As for the language, the general idea of English-like programming is far from new. Here are a few arbitrary historical examples, the most impressive of which is Inform, a language for writing interactive fiction:
None of these revolutionized programming. The hard part of programming isn't learning to read a specialized notation. The first hard part of programming is learning how to think in a logical, step-by-step fashion without omitting even the most intuitively obvious details. The second hard part of programming is learning how to maintain a large, complex program as requirements change. Neither of these is made much easier by writing in a rigid, artificial dialect of English.
To be honest, even though the concept of English-like programming is commonly berated across various circles, I think the REBOL language might have had potential to prove otherwise. Sadly, like Plan 9, its long-term unwieldy licensing killed its momentum.
IMHO the hardest part of programming is identifying and fulfilling the ephemeral requests of users who aren't sure what they want until they see the thing they told you to build for them and realize it's not what they had in mind.
I feel like many of us are searching and probing around the same space. It definitely seems to be the case that existing programming languages are way too rigid, but that the current popular example of "just make the language whatever you desire" (Lisp) is not quite right, either. It's close, but just far enough away that it seems alien.
I'll definitely be paying closer attention to this as it agrees with a lot of hunches that I have about what's wrong with programming as we currently practice it.
Thanks so much for the link. I'm taking notes :)

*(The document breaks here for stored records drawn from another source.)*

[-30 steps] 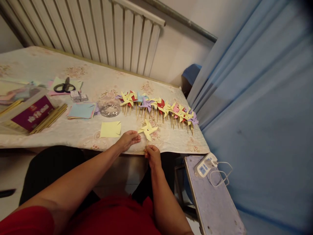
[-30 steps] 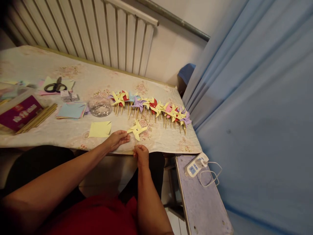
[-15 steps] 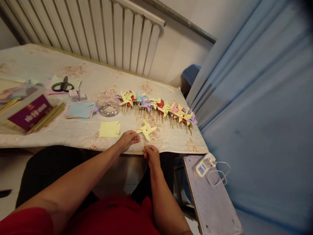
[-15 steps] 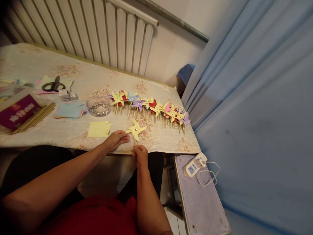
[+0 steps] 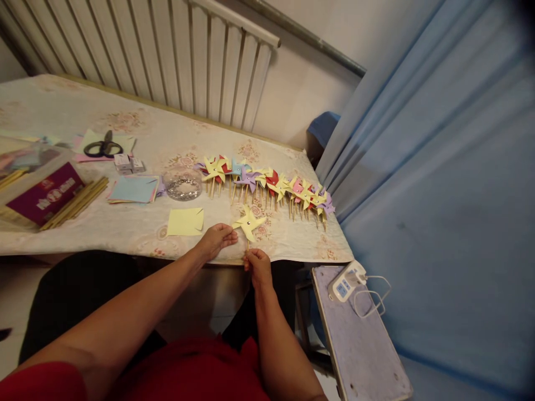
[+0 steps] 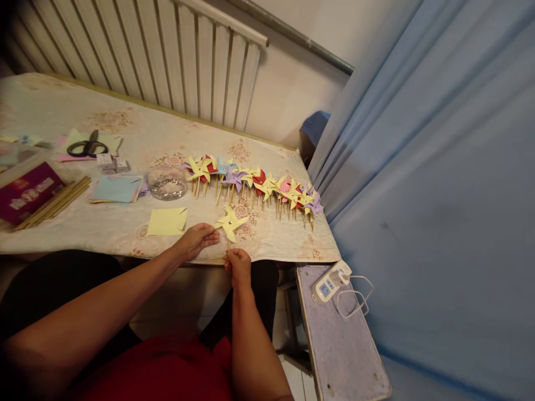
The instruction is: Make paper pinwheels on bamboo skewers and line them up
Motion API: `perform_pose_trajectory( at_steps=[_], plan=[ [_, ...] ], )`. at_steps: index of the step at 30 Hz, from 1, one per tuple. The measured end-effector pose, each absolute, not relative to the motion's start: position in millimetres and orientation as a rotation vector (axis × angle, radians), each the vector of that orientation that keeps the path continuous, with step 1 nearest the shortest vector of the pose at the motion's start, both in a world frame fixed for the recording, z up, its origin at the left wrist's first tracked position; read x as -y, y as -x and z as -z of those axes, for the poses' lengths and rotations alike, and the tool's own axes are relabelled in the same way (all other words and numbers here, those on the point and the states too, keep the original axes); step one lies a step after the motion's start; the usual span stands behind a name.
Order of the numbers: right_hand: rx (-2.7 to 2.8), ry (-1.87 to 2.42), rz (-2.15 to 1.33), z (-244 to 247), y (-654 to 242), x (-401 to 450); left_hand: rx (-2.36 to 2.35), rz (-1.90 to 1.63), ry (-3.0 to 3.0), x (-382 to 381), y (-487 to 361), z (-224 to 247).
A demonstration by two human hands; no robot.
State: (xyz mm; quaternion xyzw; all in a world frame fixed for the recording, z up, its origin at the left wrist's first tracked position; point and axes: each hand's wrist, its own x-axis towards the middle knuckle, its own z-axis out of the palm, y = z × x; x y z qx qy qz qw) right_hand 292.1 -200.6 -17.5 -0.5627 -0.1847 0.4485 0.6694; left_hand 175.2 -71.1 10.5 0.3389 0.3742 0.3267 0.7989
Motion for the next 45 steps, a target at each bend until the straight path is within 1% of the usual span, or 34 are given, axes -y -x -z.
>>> perform_pose_trajectory(
  at_steps=[8, 14, 22, 45],
  plan=[
    [0.381, 1.244, -1.025, 19, -294, 200, -0.918, -0.77, -0.781, 94, -173, -15],
    [0.399, 1.254, -1.014, 15, -292, 201, -1.001, -0.646, -1.14, 117, -182, -18],
    [0.418, 1.263, -1.007, 16, -291, 201, -1.107, -0.62, -1.566, 115, -200, -37],
    [0.439, 1.272, -1.009, 18, -292, 201, -1.183, -0.479, -1.705, 109, -208, -39]
  ],
)
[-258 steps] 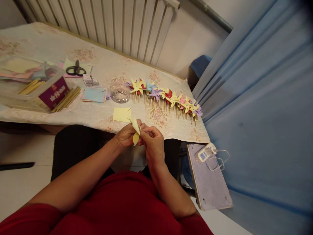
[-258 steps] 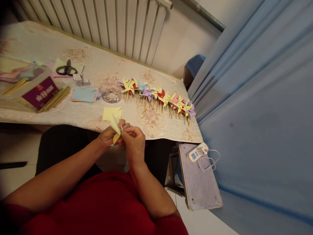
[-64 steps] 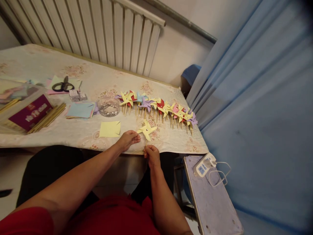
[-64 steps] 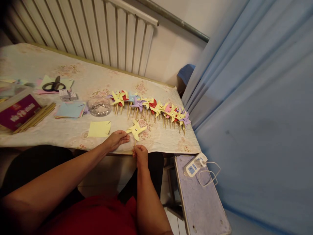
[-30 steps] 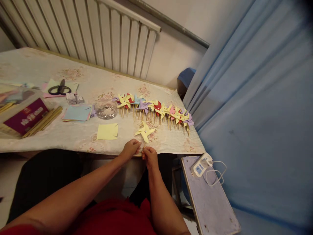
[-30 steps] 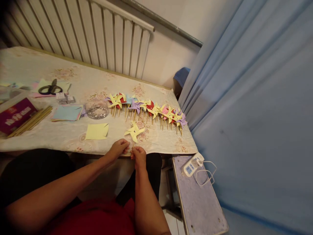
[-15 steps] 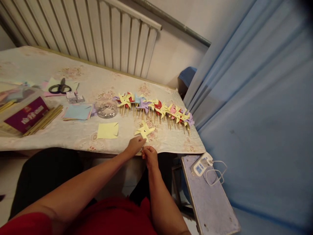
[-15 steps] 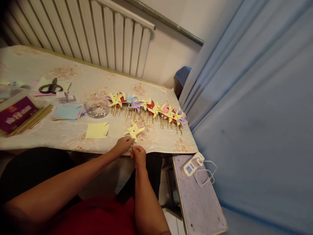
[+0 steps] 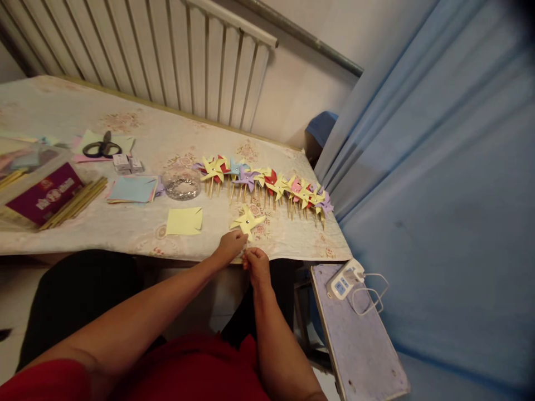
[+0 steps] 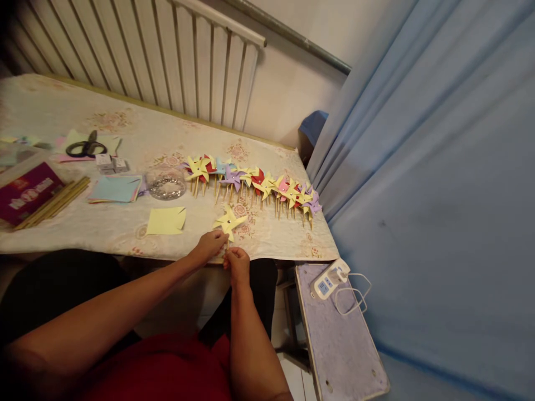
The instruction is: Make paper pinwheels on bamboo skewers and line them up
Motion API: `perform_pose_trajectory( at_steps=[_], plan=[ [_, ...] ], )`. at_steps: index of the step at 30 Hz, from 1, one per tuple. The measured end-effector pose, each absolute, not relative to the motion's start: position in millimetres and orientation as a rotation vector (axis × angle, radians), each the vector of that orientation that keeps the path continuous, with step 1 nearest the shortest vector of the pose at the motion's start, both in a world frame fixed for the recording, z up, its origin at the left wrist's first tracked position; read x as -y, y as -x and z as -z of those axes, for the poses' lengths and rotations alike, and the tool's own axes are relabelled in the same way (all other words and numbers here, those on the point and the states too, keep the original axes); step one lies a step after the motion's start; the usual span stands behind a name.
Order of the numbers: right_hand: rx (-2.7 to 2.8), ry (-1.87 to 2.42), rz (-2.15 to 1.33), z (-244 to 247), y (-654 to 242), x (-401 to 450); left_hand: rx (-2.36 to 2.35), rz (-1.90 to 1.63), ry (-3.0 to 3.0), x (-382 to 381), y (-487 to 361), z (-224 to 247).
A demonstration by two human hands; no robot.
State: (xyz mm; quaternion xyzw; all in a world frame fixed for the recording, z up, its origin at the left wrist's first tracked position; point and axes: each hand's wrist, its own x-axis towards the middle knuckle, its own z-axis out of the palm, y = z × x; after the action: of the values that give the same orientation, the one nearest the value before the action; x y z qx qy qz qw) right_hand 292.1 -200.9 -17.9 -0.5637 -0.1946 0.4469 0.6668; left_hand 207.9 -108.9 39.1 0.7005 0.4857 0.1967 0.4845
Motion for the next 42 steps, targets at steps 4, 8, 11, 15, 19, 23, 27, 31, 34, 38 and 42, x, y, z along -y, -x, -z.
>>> perform_pose_trajectory(
  at_steps=[4, 8, 11, 15, 19, 23, 27, 31, 34, 38, 42],
  plan=[
    [0.442, 1.271, -1.003, 19, -292, 201, -1.176, -0.479, -1.688, 109, -208, -36],
    [0.443, 1.278, -1.0, 19, -292, 201, -1.177, -0.487, -1.684, 107, -208, -30],
    [0.433, 1.279, -1.005, 19, -292, 201, -1.18, -0.491, -1.682, 105, -208, -27],
    [0.421, 1.283, -1.009, 19, -292, 201, -1.15, -0.515, -1.643, 107, -206, -27],
    [0.416, 1.265, -1.008, 19, -292, 201, -1.141, -0.571, -1.621, 109, -196, -29],
    [0.413, 1.244, -1.018, 19, -293, 201, -1.237, -0.691, -1.618, 103, -181, -30],
    [0.399, 1.237, -1.035, 19, -293, 202, -1.38, -0.772, -1.547, 95, -173, -31],
    [0.411, 1.233, -1.055, 19, -293, 202, -1.378, -0.754, -1.473, 91, -173, -35],
    [0.424, 1.243, -1.069, 19, -293, 202, -1.343, -0.721, -1.423, 89, -175, -37],
    [0.434, 1.25, -1.078, 18, -292, 202, -1.278, -0.722, -1.317, 87, -176, -33],
    [0.432, 1.256, -1.088, 18, -292, 202, -1.242, -0.733, -1.279, 84, -176, -26]
  ],
)
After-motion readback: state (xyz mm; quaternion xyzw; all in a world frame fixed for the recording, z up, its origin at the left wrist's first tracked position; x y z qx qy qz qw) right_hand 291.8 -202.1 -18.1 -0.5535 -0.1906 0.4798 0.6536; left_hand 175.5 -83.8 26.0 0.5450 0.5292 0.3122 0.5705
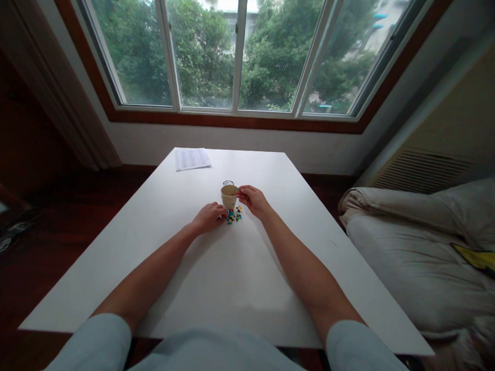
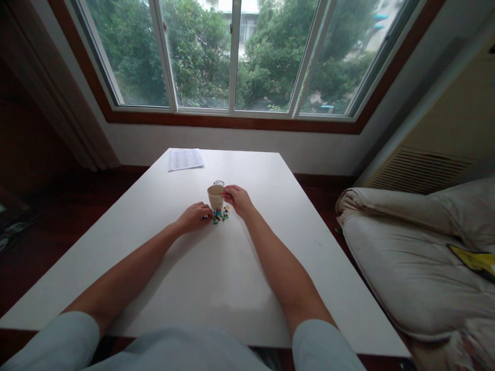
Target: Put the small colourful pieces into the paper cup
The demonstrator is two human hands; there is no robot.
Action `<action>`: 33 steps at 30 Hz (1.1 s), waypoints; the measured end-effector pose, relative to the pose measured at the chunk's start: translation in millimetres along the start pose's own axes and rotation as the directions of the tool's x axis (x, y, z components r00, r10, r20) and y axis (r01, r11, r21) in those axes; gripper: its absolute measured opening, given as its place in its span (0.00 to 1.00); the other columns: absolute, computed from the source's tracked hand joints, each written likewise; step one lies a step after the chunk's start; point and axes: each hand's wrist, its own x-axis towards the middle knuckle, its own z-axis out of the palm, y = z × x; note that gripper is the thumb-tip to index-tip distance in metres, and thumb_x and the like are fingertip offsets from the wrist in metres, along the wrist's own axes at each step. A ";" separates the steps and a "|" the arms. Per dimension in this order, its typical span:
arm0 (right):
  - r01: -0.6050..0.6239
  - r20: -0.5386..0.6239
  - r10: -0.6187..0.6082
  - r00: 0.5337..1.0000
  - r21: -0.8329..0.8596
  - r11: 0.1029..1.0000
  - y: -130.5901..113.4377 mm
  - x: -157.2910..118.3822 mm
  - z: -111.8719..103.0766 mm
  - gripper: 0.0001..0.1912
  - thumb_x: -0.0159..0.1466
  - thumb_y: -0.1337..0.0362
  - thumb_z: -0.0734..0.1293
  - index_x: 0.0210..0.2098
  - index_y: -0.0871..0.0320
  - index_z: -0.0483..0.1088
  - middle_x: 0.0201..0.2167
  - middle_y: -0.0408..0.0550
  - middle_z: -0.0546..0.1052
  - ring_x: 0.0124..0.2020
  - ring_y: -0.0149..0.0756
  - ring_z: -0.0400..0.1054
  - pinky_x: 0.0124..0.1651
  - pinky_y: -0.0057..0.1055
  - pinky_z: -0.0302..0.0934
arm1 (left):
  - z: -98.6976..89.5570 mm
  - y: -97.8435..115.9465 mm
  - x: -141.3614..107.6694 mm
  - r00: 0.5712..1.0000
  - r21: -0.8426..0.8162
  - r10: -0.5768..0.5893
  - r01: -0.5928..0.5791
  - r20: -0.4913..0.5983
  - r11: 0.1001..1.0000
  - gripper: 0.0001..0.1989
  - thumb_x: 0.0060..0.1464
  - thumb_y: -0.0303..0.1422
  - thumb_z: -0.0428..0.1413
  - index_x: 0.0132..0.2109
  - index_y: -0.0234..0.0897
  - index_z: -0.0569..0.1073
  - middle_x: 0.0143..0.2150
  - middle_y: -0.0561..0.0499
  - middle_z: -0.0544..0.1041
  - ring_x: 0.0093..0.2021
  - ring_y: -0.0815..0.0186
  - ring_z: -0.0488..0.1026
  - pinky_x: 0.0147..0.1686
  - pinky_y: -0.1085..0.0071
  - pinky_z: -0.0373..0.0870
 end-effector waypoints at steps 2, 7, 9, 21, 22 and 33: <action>0.003 0.026 -0.003 1.000 0.022 1.000 -2.7 -2.0 2.5 0.05 0.59 0.67 0.70 0.36 0.58 0.74 0.32 0.47 0.81 0.31 0.30 0.75 0.33 0.24 0.71 | -1.7 1.6 0.6 0.999 -0.004 -0.031 0.031 -0.039 1.000 0.10 0.56 0.27 0.56 0.40 0.41 0.81 0.38 0.47 0.80 0.40 0.61 0.72 0.45 0.66 0.66; 0.001 0.062 -0.003 0.998 0.029 1.000 -7.4 -6.1 4.6 0.06 0.61 0.67 0.70 0.39 0.59 0.74 0.35 0.49 0.82 0.33 0.32 0.76 0.35 0.25 0.73 | -7.4 7.7 1.8 0.983 -0.081 -0.134 0.124 -0.128 0.989 0.09 0.56 0.27 0.55 0.39 0.40 0.80 0.35 0.48 0.78 0.36 0.62 0.71 0.40 0.67 0.65; 0.004 0.061 -0.005 0.998 0.021 1.000 -8.6 -6.7 4.1 0.06 0.62 0.67 0.70 0.39 0.59 0.74 0.35 0.49 0.82 0.33 0.31 0.76 0.35 0.25 0.73 | -8.9 8.9 2.4 0.975 -0.130 -0.167 0.149 -0.143 0.980 0.09 0.55 0.27 0.55 0.39 0.40 0.80 0.34 0.49 0.78 0.34 0.63 0.70 0.38 0.68 0.65; 0.014 -0.007 -0.014 1.000 -0.050 0.999 -5.4 -1.2 -7.9 0.07 0.59 0.62 0.72 0.35 0.57 0.73 0.31 0.45 0.80 0.30 0.29 0.74 0.33 0.24 0.69 | -5.6 2.2 1.5 0.926 -0.348 -0.345 0.275 -0.156 0.896 0.07 0.50 0.27 0.57 0.38 0.39 0.78 0.29 0.54 0.77 0.29 0.69 0.70 0.33 0.73 0.64; 0.014 -0.009 -0.015 1.000 -0.048 0.999 -5.0 -0.7 -8.9 0.07 0.58 0.62 0.72 0.35 0.57 0.73 0.31 0.45 0.80 0.29 0.29 0.74 0.33 0.25 0.69 | -4.7 1.1 1.6 0.923 -0.359 -0.349 0.274 -0.163 0.892 0.07 0.50 0.27 0.57 0.37 0.39 0.78 0.29 0.54 0.76 0.29 0.69 0.70 0.33 0.73 0.64; 0.010 -0.041 -0.012 0.999 -0.055 0.998 -2.2 2.0 -15.8 0.07 0.58 0.63 0.72 0.34 0.57 0.73 0.29 0.45 0.79 0.28 0.28 0.71 0.32 0.25 0.68 | 12.5 -14.4 8.7 0.857 -0.747 -0.512 0.307 -0.052 0.590 0.06 0.46 0.32 0.57 0.34 0.36 0.72 0.26 0.56 0.73 0.25 0.71 0.67 0.28 0.75 0.63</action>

EDIT: Anyone who likes Avail, and particularly the points made in the History section, should probably read CTM. [1]
True, but in a language that's designed to quickly make other languages, the rigidity can be controlled by the system architects.
An example of a current language with this philosophy is actually Typescript. The gradual typing means that you, as a module designer, can choose to make rigid exactly what you wish (and choose how much rigidity you require). If the consumer of that module also uses Typescript, your rigidity requirements will be respected.
The reason we don't think of programming languages as being per-project, per-module, per-domain, etc, but rather as large global things is because we don't currently have a clue how to do that (and if we did, we don't have a clue how to make the tooling work). If and when we do, these types of conversations will seem quaint.
Ha, I saw this mentioned in the post from yesterday about creating your own language[1] and also went to check it out. It looks facinating, but I haven't had time to really dive into it yet.
Anyone have more experience with it and care to weigh in?
Looks like a static-typed version of AppleScript at first glance. It's hard to say who this is targeted at - people who really want the English-like syntax are going to squirm at things like "writer : [string]→⊤".
Total tangent, but could someone start a .lang tld? We have so many that are naming themselves this way, could be avail.lang, go.lang, rust.lang, nim.lang, ...
Please note that the HN community takes a rather strict approach when moderating comments that contribute noise to the conversation. "Nice article!" comments are routinely downvoted. As is sarcasm, witticisms, memes, references and other styles of comments that occur frequently but do not contribute to the discussion. It's a knowingly doomed attempt to hold back the flood of noise that covers Reddit.
I know it looks like a random and out of context comment now that I re-read it. But someone even somewhat familiar with the band he mentioned would probably understand why it was relevant.